Fiz em poucos dias a releitura de Largo Winch, em modo quase integral.
Série que Van Hamme (re)criou em BD a partir dos seus próprios romances, embora seja à acção pura e à adrenalina ao máximo que normalmente dá a primazia, tem o mundo da finança como pano de fundo, pois Largo Winch é o herdeiro e director de um imenso grupo financeiro internacional.
Isso dá à série um toque diferente pois muitas vezes a acção é desencadeada por operações financeiras – que Van Hamme explica de forma sóbria, acessível e correcta para situar o leitor - e está ancorada em acontecimentos (económicos) reais que marcaram o panorama financeiro mundial à data de escrita dos álbuns (publicados desde 1990).
Apesar disso Largo, com apenas 26 anos, é um anticonformista por natureza, que gosta de resolver (todos) os seus assuntos de forma pessoal e que prefere viajar pelo mundo em auxílio daqueles com quem se foi cruzando na sua juventude, raramente recorrendo às autoridades, num mundo repleto de intrigas, traições e corrupção.
Deixando de fora apenas os volumes 11 a 14 – dos 16 já editados em França – este regresso a um dos grandes sucessos comerciais das últimas duas décadas no mercado franco-belga serviu para constatar que o todo tem uma assinalável unidade, que contrabalança e compensa largamente alguns exageros de uma banda desenhada típica de aventura e acção.
Sempre rodeado de belas mulheres, geralmente em trajes reduzidos – esta foi uma das séries responsáveis pelo recente embargo da Apple à plataforma europeia de BD Izneo – embora algumas delas com participação directa na origem das histórias ou no seu desenvolvimento, Largo tem como seu braço direito o suíço Simon Ovronnaz, um homem de acção, ex-condenado e também apreciador do belo sexo.

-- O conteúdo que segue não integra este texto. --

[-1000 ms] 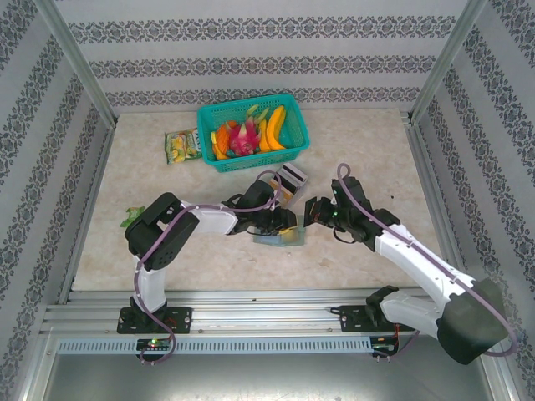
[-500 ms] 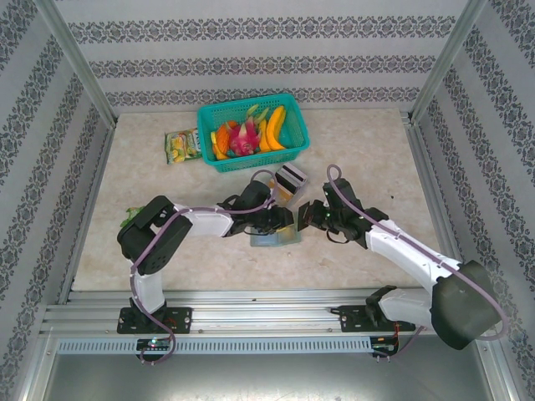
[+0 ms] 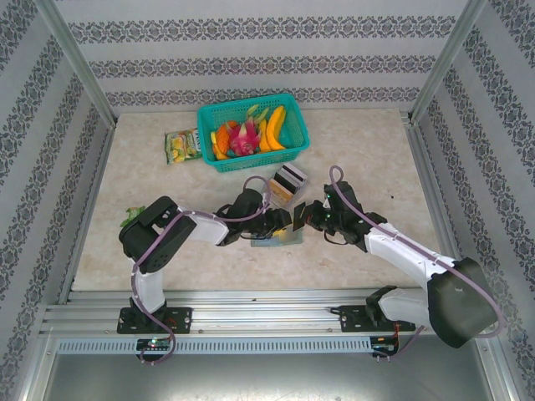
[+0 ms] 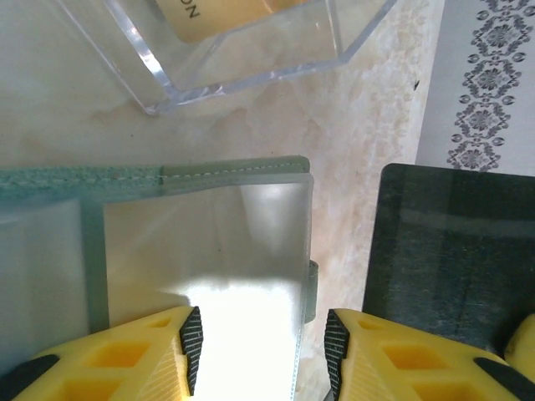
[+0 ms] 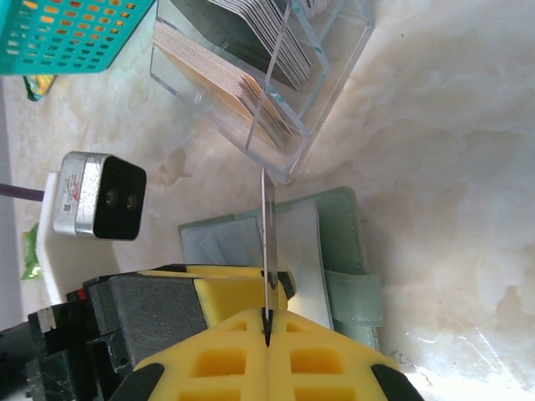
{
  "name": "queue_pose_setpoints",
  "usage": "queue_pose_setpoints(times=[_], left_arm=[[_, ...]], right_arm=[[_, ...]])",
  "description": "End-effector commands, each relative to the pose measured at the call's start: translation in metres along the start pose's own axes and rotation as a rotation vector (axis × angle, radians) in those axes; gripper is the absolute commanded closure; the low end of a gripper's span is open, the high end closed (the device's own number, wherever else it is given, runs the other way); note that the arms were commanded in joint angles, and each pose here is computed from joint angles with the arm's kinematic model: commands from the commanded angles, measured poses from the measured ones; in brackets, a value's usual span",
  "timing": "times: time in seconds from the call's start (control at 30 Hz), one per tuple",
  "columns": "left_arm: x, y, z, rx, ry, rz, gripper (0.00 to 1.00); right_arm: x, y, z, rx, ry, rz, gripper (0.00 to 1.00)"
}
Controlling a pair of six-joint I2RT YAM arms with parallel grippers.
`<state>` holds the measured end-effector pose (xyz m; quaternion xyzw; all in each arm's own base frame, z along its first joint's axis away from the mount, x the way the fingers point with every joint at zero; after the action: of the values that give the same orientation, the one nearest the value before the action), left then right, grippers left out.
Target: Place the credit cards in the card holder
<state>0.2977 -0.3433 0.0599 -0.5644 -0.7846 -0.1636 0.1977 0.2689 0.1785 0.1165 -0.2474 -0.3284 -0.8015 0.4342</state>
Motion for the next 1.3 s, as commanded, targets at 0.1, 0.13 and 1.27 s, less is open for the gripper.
queue_pose_setpoints(times=[0.1,0.13,1.27], left_arm=[[0.004,0.011,-0.03,-0.001,-0.191,-0.038,0.52],[0.006,0.012,-0.03,0.004,-0.196,-0.045,0.52],[0.008,0.015,-0.042,0.009,-0.316,-0.024,0.67]], right_arm=[[-0.006,-0.008,-0.003,-0.056,0.059,0.036,1.0],[-0.005,-0.008,-0.006,-0.066,0.052,0.034,1.0],[-0.022,-0.004,-0.007,-0.141,0.24,0.095,1.0]])
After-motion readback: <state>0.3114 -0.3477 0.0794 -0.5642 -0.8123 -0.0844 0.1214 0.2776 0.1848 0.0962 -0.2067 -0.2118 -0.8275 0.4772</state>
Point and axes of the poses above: each hand's point on the last joint's axis, 136 mm out from that joint toward the fingers, its own x axis back along the fingers, its own z axis along the line the jaws close on, y = z × x, the point moved 2 cm from there along x, back along the fingers, and after that the axes turned 2 degrees about x, right-handed, at the moved point
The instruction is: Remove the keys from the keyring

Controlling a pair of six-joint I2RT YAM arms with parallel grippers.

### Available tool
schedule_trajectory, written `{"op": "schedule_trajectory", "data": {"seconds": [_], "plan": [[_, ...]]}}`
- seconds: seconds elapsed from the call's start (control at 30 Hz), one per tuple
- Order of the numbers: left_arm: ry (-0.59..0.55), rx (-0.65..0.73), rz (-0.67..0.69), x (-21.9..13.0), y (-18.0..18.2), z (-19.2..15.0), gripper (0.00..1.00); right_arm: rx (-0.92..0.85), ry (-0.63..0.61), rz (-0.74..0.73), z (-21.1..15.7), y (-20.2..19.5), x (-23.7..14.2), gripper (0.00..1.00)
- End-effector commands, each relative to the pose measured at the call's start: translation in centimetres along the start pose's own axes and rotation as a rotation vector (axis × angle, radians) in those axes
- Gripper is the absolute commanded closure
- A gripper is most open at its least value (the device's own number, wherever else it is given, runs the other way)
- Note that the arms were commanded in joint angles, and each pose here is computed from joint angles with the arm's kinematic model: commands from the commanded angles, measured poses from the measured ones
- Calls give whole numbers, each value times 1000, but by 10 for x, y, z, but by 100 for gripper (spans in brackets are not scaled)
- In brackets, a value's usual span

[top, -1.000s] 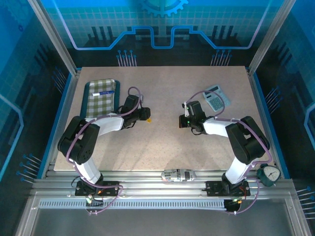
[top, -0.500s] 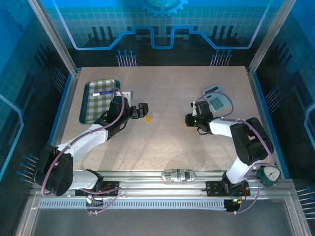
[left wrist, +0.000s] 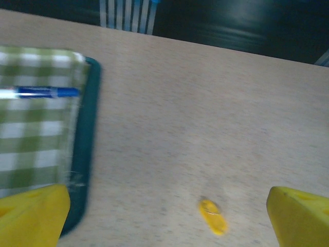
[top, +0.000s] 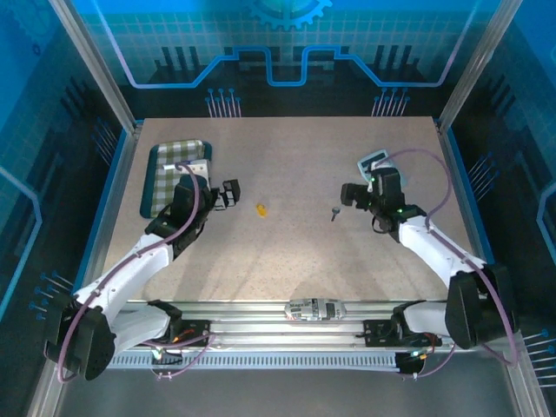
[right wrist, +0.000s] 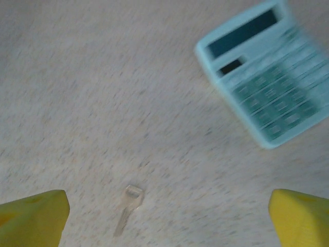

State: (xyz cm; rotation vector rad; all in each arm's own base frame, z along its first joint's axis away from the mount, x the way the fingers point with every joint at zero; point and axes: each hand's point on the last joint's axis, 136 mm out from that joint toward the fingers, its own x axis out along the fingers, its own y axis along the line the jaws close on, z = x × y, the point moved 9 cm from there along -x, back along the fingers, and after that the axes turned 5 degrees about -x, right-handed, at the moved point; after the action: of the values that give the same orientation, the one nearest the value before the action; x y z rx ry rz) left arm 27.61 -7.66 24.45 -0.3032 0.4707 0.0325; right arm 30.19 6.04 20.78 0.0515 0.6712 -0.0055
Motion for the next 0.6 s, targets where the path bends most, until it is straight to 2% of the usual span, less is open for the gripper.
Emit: {"op": "schedule_trajectory", "data": {"seconds": [0.0,0.1,0.3,0.43,0.57], "plan": [[-64,141,254,-6,30,3,1,-97,-51,-324,13,-26,-15,0],[-90,233,345,-1,54,-5,1,-183,-171,-433,8,-31,-13,0],[-184,130,333,29,95,-40,1,-236,-390,-410,-32,-32,23,0],[-279,187,216,49,91,-52,1,-301,-398,-356,-44,-22,43,0],[-293,181,118,63,90,-68,1,-278,-372,-213,-46,-29,45,0]]}}
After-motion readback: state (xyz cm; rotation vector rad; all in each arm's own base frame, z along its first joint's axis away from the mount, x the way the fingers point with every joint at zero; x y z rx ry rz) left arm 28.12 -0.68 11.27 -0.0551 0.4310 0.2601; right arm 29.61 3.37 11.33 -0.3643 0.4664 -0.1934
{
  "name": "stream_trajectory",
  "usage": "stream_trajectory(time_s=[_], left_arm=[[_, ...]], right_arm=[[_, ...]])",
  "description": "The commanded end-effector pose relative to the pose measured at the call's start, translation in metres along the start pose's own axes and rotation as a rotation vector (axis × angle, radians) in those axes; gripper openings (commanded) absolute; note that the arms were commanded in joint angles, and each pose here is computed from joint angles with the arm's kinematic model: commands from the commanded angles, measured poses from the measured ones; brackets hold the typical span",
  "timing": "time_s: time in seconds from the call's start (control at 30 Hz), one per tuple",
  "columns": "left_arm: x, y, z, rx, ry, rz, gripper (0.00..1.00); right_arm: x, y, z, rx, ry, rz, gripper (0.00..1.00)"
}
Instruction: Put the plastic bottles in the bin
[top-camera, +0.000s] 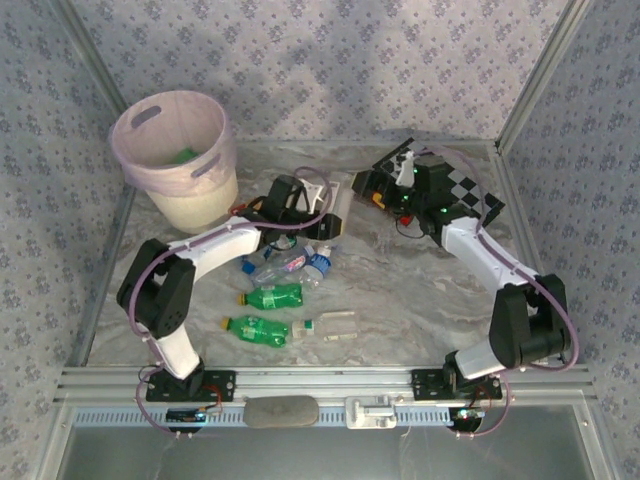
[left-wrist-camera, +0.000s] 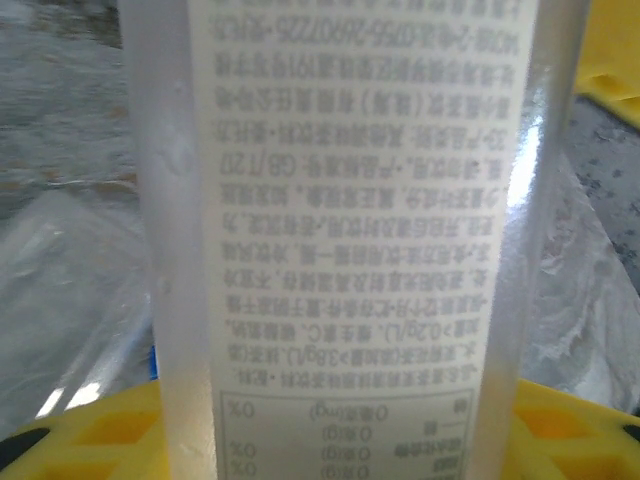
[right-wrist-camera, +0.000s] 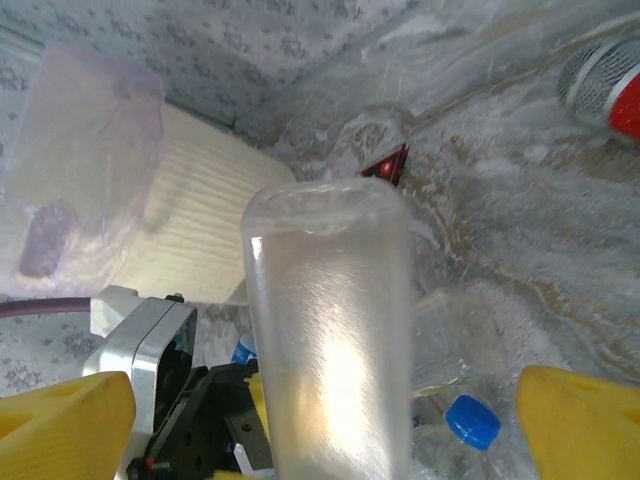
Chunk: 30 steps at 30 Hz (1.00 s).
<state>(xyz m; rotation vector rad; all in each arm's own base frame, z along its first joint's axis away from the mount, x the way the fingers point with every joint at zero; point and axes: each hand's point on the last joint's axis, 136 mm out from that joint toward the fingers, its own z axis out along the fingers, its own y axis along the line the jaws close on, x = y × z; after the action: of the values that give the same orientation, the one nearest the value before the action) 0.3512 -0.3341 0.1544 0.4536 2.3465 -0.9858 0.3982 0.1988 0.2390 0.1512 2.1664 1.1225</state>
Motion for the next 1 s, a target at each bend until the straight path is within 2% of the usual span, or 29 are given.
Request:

Com a acção a passar rapidamente de Wall Street para a luxuriante selva birmanesa, das ruas de Hong Kong para a típica Veneza, de Paris para águas internacionais, cada álbum – geralmente agrupados em dípticos auto conclusivos – é uma sucessão de cenas em velocidade acelerada, onde as surpresas e os volte-faces se sucedem a um ritmo implacável, deixando o leitor sem fôlego.
Graficamente, a evolução do traço realista de Francq, que foi ganhando em naturalidade e movimento, em detrimento de alguma rigidez excessiva no início, tornou a série cada vez mais agradável aos olhos, para o que também contribuem sobremaneira a conseguida paleta de belíssimas cores, a conseguida recriação de cenários, sejam eles urbanos ou naturais e, evidentemente, a atraente galeria feminina.
 
Apesar de muito maltratado em Portugal – mais um caso, infelizmente – Largo Winch teve os três primeiros tomos editados pela Bertrand, os volumes #5, #6 e #15 com a chancela da Gradiva e o díptico constituído pelos episódios #7 e #8 editado num único volume na colecção Os Incontornáveis da Banda Desenhada, da responsabilidade da Asa e do jornal Público.